Exercise instructions:
Count the lines below that contain the word "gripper", and report only that number.
----
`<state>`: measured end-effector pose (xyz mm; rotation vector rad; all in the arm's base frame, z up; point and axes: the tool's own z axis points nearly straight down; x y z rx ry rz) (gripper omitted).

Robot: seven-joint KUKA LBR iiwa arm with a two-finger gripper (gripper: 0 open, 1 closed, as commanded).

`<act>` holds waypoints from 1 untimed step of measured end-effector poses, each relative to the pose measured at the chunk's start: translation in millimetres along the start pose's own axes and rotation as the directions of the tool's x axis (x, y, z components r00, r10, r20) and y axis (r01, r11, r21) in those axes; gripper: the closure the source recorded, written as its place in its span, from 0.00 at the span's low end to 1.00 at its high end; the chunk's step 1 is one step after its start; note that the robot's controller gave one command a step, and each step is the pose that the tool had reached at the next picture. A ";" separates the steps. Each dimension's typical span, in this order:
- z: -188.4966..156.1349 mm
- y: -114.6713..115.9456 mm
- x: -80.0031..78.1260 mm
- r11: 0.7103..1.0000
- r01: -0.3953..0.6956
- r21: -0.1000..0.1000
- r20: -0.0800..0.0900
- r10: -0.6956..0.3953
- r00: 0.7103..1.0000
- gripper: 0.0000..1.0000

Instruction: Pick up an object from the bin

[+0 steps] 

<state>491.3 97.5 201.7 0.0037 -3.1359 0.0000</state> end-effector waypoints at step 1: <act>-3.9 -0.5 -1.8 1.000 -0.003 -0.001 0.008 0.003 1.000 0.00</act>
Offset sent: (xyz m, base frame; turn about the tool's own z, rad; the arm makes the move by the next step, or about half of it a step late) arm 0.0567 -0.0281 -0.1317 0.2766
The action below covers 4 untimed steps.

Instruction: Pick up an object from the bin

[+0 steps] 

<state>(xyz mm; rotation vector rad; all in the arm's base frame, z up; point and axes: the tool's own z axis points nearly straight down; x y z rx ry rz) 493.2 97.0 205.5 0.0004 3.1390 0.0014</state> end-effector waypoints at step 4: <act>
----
Output below:
4